The desire for profit, and the reward of employees (CEOs and topic executives in these instances) and investors does not override these basic moral and ethical standards and concerns. Doing business with someone or an organization requires trust, and that trust was violated in dramatic ways in the cases students presented.
In 2010, the President and CEO of Toyota, Akio Toyoda, testified before Congress about the accidents and deaths that had resulted from problems with Toyota engineering. He gave what I think is an accurate diagnosis of the root of Toyota’s missteps:
Toyota’s priority has traditionally been the following: First; Safety, Second; Quality, and Third; Volume. These priorities became confused, and we were not able to stop, think, and make improvements as much as we were able to before, and our basic stance to listen to customers’ voices to make better products has weakened somewhat. We pursued growth over the speed at which we were able to develop our people and our organization, and we should sincerely be mindful of that. I regret that this has resulted in the safety issues described in the recalls we face today, and I am deeply sorry for any accidents that Toyota drivers have experienced.
To date none of the companies we studied this semester have come close to recognizing the root causes of their ongoing problems. Toyota is still rebuilding.
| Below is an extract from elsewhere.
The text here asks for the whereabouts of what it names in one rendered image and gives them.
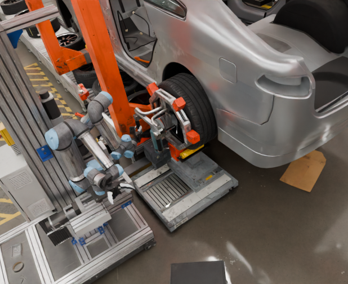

Earlier this fall, I attended an event at the new Levi’s Stadium in Santa Clara. As we walked to the entrance, we saw Toyota advertising hung in two large banners above the gates. One said, “Faithful Then” the other, “Faithful Now.” Akio Toyoda described to Congress what happened in between the then and the now. Toyota seems to be aware of the ethical integrity they must have to keep the trust of the customers they serve.
Of course, we want and do get to deeper themes, those imbedded in the nobler work that businesses and organizations do in providing goods and services, promoting the public good, and to those that are part of our faith commitments and calling to serve in business in our communities. This semester we were struck by some of the most basic values necessary for our work, and what happens when we neglect them.